Los supuestos señalados en este numeral van en línea con las consecuencias más comunes que se han visto a lo largo de estos últimos meses.
Los literales “a” y “e” refieren a la protección del correcto desarrollo de las diligencias y la continuidad y resultado de la investigación, máxime cuando esta se encuentra sumida bajo el carácter de secreto para realizar una mejor indagación de los hechos denunciados.
Mientras que el literal “b” refiere a uno de los desenlaces más vistos en este tipo de sucesos. A consideración nuestra, este literal reviste de gran importancia al establecer una sanción más grave para los casos en los que se pone en peligro la vida, integridad o seguridad del denunciante. Ello va en línea con lo expuesto en el literal “d” en el cual se sanciona que el funcionario o servidor público transita la información reservada a una organización criminal para amenazar al denunciante.
Por último, el literal “c” sanciona al funcionario o servidor público que, aprovechando su posición funcional, mercantiliza la información reservada, y obtenga o pretenda obtener un beneficio económico, ventaja o promesa para sí o para un tercero.
- Respecto a las excluyentes – Art. 409° – C, Num. 3 y 4
El numeral 3 del artículo 409°- C, establece que no incurre en delito el servidor o funcionario publico que difunde la información cuando su propósito sea poner en conocimiento de la ciudadanía hechos que razonablemente puedan constituir delitos de acción pública. Asimismo, el numeral 4 precisa que tampoco configura delito ni grado de participación alguno la publicación de información realizada por periodistas o medios de comunicación cuando actúan dentro del marco de libertades de información y prensa.
Esta es una forma de equilibrar la persecución del delito con el derecho de la sociedad a estar informada, evitando que se use el derecho penal para silenciar denuncias legitimas o investigaciones periodísticas.
Comentarios finales
Este nuevo DL N.º 1739 implica un claro fortalecimiento de la política criminal frente a las “filtraciones de información sensible”, sobre todo en un escenario en el que el crimen organizado — como la extorsión, el sicariato y el secuestro— ha incrementado su presencia.
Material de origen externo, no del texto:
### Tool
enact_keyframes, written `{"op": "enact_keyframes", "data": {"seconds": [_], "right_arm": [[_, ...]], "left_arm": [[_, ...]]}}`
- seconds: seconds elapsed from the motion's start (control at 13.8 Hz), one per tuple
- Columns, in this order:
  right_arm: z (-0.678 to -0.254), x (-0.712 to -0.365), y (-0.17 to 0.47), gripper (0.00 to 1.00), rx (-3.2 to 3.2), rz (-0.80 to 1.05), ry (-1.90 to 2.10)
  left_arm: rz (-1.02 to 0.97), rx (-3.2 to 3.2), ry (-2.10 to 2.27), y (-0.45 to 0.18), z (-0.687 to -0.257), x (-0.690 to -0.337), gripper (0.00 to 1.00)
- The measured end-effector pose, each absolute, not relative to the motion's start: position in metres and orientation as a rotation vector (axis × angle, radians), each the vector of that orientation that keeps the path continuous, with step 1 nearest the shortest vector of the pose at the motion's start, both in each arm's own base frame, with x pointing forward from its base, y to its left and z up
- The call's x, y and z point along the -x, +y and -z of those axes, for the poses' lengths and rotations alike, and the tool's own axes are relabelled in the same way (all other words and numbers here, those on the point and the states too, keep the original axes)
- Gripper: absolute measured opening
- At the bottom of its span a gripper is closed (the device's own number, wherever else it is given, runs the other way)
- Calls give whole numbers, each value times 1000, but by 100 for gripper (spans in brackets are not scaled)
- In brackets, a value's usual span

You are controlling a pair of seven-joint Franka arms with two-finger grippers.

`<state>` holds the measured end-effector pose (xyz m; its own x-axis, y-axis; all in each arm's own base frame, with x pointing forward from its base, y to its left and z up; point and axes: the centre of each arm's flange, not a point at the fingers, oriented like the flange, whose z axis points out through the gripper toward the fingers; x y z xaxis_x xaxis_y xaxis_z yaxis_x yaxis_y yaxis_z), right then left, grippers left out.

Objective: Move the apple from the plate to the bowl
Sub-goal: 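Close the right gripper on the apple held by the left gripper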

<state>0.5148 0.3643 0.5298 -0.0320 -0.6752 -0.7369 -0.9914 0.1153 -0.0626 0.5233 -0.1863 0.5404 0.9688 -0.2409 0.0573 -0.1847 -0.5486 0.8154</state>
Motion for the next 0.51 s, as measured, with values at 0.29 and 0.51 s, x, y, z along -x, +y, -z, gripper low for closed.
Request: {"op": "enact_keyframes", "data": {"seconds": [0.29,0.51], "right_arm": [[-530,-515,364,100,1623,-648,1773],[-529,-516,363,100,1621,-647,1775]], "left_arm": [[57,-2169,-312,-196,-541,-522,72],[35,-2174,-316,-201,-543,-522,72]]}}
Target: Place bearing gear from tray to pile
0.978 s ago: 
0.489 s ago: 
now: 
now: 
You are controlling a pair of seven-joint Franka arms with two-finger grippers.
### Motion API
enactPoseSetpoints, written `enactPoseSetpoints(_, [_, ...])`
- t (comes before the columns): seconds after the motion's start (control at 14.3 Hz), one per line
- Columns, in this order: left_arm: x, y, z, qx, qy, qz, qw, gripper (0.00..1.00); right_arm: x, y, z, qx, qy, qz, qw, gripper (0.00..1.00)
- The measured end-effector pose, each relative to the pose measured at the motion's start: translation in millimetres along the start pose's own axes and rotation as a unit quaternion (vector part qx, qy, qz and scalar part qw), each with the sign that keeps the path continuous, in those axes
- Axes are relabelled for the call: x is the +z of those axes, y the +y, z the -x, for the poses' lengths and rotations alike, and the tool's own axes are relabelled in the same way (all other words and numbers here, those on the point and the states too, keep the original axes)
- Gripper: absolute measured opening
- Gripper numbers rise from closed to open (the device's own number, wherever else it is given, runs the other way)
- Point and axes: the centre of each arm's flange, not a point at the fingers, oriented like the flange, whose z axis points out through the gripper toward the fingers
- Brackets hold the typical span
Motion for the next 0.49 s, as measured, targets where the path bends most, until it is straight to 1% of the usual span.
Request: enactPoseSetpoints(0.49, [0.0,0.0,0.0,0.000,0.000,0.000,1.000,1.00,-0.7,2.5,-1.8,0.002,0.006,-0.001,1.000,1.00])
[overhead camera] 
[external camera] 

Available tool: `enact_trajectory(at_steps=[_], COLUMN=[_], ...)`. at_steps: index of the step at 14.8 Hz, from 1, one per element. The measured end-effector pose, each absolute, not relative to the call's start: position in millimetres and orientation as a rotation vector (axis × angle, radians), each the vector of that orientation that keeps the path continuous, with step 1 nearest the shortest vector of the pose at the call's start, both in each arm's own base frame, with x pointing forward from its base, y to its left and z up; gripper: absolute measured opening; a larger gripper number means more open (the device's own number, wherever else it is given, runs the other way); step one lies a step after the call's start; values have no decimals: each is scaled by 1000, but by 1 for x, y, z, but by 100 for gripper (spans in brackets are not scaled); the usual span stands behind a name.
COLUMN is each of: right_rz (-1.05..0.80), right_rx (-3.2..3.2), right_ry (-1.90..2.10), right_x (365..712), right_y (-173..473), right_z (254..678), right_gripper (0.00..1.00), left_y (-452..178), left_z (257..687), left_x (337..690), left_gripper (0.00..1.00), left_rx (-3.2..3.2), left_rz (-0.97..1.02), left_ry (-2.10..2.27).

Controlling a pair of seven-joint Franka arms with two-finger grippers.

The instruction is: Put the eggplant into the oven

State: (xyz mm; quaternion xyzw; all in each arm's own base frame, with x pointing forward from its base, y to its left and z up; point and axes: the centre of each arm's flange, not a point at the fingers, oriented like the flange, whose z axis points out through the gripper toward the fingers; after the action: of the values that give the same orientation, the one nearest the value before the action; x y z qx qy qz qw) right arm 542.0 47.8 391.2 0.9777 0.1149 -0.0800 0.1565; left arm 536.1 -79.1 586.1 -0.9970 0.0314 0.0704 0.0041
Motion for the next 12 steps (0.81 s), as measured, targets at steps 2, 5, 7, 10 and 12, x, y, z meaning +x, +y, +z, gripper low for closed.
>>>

No obstante, aunque su finalidad es resguardar las investigaciones, el decreto podría suscitar inquietudes tanto en el ámbito jurídico como en el periodístico, además de ejercer una fuerte presión sobre los asistentes fiscales y los efectivos policiales, quienes suelen tener bajo su custodia, tanto física como digital, las carpetas de investigación.
Justamente en este último punto recae nuestra crítica.
Desde una perspectiva político-criminal, el tipo base debería limitarse a supuestos de comisión culposa, por dos razones: 1) Que la realidad nacional amerita un mayor cuidado o resguardo de la información relacionada a las investigaciones en este tipo de delitos; y, 2) Que resulta inverosímil sostener la comisión dolosa de este tipo penal sin mediar beneficio económico o una situación de coacción o intimidación, que se presenta con frecuencia.
En cambio, el supuesto en el cual se presenta la obtención de un beneficio económico para sí o para un tercero sí constituye un elemento con mayor grado de reprochabilidad, por lo que debería reservarse únicamente como circunstancia agravante y de comisión dolosa. De lo contrario, la redacción legislativa termina siendo desproporcionada y desconectada de la realidad, al equiparar supuestos de negligencia o coacción con conductas dolosas orientadas a un lucro indebido.